I need to use Python* in a multi-threaded application, where separate threads may be working on very long lasting Python scripts, and other threads may be involved in short Python scripts. None of the Python scripts running concurrently have any shared state with any of the other Python scripts running concurrently. Number of threads is in the 100-1000 range.

I need to manage Python's use of the heap by providing a memory pool for Python to use, rather than allowing Python to use malloc/free. This is to prevent memory fragmentation, and to allow easy disposal of a memory pool used for a closed Python interpreter instance.

A quick view of Py_Initialize() indicates that Python does not return some sort of "Py_State" pointer which represents the entire state of a Python interpreter. (Nor some sort of Py_Alloc().) Nor accepts a custom malloc/free function pointers. Hmmm.

Python already has its own highly optimized memory allocator, it does not use malloc/free directly. That's why the configure option --without-pymalloc exists.

So I think your basic premise is wrong. But in any case maybe you are looking for PyInterpreterState_New().

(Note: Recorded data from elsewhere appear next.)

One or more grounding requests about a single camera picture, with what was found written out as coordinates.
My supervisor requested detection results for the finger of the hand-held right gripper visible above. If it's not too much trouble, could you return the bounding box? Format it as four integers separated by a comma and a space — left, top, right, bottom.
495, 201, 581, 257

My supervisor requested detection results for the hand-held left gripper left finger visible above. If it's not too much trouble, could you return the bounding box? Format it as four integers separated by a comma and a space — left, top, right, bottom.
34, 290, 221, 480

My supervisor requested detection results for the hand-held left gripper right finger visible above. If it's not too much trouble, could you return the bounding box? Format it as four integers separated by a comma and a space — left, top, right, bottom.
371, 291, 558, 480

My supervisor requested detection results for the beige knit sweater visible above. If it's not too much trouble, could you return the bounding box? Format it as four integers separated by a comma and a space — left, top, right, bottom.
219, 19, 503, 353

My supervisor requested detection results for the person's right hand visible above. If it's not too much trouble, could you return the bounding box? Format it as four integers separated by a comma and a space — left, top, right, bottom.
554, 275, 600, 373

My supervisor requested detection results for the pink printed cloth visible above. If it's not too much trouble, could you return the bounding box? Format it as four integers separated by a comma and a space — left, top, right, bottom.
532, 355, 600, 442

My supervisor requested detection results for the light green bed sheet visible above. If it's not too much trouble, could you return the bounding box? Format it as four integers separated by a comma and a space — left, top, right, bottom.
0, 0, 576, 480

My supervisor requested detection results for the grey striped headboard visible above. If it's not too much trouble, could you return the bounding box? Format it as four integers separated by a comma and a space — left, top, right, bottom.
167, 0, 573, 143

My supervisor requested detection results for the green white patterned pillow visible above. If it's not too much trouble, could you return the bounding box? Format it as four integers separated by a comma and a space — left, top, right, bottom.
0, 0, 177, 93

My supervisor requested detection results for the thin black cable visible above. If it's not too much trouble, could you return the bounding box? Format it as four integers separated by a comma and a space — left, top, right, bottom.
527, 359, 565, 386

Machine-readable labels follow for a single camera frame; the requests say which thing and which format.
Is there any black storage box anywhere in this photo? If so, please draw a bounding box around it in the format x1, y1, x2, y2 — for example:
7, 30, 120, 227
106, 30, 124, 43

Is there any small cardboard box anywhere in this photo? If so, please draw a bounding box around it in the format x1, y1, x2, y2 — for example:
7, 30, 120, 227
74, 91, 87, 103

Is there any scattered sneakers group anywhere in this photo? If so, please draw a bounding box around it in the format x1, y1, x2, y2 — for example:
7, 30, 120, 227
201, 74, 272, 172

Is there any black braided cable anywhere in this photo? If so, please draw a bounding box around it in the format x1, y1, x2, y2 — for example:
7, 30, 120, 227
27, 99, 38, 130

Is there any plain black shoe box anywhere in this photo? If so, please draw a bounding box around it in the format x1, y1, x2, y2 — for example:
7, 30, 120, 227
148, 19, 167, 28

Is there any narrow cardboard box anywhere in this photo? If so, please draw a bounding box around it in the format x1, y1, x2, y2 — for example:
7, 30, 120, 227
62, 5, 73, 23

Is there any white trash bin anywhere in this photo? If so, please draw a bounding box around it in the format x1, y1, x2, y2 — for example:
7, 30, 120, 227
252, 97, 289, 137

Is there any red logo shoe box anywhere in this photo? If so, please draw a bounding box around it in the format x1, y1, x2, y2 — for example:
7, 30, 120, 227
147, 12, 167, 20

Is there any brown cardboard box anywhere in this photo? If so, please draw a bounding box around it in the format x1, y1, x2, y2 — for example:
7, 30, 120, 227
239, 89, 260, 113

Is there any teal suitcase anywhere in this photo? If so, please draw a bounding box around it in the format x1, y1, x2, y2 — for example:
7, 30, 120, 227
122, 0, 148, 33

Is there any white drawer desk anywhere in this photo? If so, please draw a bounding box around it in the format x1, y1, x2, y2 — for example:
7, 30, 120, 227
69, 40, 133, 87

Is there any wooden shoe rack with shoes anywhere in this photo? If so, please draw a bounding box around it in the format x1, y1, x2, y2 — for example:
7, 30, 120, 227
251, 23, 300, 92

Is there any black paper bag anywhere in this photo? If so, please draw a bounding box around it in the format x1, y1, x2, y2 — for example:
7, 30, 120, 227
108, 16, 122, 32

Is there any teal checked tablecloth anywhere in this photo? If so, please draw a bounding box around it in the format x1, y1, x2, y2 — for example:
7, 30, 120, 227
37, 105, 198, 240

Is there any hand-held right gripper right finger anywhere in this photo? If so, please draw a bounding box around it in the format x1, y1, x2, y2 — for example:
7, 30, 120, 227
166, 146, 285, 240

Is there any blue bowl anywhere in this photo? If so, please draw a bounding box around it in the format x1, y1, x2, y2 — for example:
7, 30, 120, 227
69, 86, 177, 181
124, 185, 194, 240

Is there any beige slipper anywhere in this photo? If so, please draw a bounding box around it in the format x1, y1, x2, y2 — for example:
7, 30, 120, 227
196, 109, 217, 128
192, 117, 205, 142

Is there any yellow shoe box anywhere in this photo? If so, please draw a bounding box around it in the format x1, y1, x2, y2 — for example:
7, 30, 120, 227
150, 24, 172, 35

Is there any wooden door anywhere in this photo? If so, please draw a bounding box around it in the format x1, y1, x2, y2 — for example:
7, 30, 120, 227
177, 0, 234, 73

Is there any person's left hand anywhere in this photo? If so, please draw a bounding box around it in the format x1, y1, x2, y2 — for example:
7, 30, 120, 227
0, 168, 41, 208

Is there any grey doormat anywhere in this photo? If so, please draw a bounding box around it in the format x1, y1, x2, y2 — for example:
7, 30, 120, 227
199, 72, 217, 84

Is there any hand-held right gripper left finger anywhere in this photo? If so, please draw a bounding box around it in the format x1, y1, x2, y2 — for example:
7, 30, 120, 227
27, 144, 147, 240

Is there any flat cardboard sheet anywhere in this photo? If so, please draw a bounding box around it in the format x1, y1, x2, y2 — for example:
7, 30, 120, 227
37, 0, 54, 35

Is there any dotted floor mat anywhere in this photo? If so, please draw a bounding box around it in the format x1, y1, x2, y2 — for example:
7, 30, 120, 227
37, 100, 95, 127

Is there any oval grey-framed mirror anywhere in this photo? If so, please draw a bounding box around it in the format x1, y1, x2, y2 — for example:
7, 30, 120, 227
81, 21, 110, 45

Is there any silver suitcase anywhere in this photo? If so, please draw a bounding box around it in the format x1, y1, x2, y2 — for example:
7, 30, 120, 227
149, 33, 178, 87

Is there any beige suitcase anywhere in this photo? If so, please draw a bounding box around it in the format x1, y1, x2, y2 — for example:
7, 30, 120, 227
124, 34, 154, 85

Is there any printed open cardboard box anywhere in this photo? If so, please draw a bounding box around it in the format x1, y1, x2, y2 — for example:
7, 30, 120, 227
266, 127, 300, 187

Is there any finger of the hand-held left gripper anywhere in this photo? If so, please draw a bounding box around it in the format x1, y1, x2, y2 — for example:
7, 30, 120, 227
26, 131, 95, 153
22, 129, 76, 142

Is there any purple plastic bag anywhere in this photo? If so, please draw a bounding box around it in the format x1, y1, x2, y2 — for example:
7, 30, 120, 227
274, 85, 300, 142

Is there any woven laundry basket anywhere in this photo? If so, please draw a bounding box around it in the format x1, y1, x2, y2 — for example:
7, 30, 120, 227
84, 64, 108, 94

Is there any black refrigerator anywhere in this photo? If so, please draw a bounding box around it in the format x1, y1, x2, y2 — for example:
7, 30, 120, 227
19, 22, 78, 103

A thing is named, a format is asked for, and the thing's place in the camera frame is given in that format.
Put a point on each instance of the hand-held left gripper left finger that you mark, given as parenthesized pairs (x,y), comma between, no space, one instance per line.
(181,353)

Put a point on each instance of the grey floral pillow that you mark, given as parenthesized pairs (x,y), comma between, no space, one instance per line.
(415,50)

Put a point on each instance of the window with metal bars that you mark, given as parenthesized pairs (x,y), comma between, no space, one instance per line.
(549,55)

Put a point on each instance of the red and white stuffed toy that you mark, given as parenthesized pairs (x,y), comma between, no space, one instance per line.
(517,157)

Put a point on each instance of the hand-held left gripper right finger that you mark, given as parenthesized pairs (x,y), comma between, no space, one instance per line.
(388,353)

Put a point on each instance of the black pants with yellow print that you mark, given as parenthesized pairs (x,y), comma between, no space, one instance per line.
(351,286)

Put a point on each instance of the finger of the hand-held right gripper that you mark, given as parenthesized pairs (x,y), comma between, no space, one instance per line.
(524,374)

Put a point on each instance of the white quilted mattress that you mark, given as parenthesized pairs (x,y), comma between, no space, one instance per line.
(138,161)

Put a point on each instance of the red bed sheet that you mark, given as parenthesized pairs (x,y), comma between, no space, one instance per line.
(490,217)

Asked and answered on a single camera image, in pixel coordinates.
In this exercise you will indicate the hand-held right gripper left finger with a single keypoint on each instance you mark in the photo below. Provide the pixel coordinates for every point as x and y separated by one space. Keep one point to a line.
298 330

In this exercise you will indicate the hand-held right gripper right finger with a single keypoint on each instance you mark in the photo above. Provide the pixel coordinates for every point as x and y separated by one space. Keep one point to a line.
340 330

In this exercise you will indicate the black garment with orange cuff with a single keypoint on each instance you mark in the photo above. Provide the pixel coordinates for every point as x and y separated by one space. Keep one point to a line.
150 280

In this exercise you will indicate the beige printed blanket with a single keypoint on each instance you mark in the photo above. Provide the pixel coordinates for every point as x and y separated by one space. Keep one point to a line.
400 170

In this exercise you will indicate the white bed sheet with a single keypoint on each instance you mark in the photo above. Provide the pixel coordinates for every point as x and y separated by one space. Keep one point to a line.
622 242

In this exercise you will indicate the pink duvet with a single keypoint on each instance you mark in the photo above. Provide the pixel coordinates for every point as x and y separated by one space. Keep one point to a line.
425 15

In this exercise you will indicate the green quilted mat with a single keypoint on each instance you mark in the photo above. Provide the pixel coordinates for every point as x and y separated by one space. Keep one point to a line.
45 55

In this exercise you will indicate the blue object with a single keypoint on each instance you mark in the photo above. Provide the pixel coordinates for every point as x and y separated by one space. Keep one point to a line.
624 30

But beware that going down that path is going to be painful: multiple interpreter states and threading can lead to many hours of debugging. I would think thrice before deciding I really need it.

...

Does anyone have experience with using Python in this fashion?

I remember trying to debug xchat python plugin interface which used multiple interpreter states and multiple threads. I wish I could forget those horrors...

...

(If relevant, it will be Python 3.x not Python 2.x.)

Thanks, --Eljay

Doesn't HAVE to be Python. Could be JavaScript or Lua or whatnot. My preferences these days is a Python solution.

capi-sig mailing list capi-sig@python.org http://mail.python.org/mailman/listinfo/capi-sig

-- Gustavo J. A. M. Carneiro INESC Porto, Telecommunications and Multimedia Unit "The universe is always one step beyond logic." -- Frank Herbert

Swapnil Talekar

4:48 a.m.

On Fri, Sep 26, 2008 at 11:18 PM, Gustavo Carneiro <gjcarneiro@gmail.com>wrote:

...

2008/9/26 Eljay Love-Jensen <eljay@adobe.com>

...
Hi everyone,

First, my apologies if I'm in the wrong forum for my "embedding Python in a C application" questions. Please redirect me if I've wandered into the wrong place.

I have two needs for using Python in my application that I hope has an easy answer without rewriting Python's internals.

I need to use Python* in a multi-threaded application, where separate threads may be working on very long lasting Python scripts, and other threads may be involved in short Python scripts. None of the Python scripts running concurrently have any shared state with any of the other Python scripts running concurrently. Number of threads is in the 100-1000 range.

I need to manage Python's use of the heap by providing a memory pool for Python to use, rather than allowing Python to use malloc/free. This is to prevent memory fragmentation, and to allow easy disposal of a memory pool used for a closed Python interpreter instance.

A quick view of Py_Initialize() indicates that Python does not return some sort of "Py_State" pointer which represents the entire state of a Python interpreter. (Nor some sort of Py_Alloc().) Nor accepts a custom malloc/free function pointers. Hmmm.

...
Python already has its own highly optimized memory allocator, it does not use malloc/free directly. That's why the configure option --without-pymalloc exists.

...
So I think your basic premise is wrong. But in any case maybe you are looking for PyInterpreterState_New(). But beware that going down that path is going to be painful: multiple interpreter states and threading can lead to many hours of debugging. I would think thrice before deciding I really need it.

...

But If Eljay is trying to actually create multiple threads to run the scripts simultaneously, then I guess he has much more to worry about than just PyInterpreterState. The API does not take care of all the Python global variables for sure.

--Swapnil Talekar

Adam Olsen

9:32 p.m.

On Fri, Sep 26, 2008 at 9:16 AM, Eljay Love-Jensen <eljay@adobe.com> wrote:

...

Hi everyone,

First, my apologies if I'm in the wrong forum for my "embedding Python in a C application" questions. Please redirect me if I've wandered into the wrong place.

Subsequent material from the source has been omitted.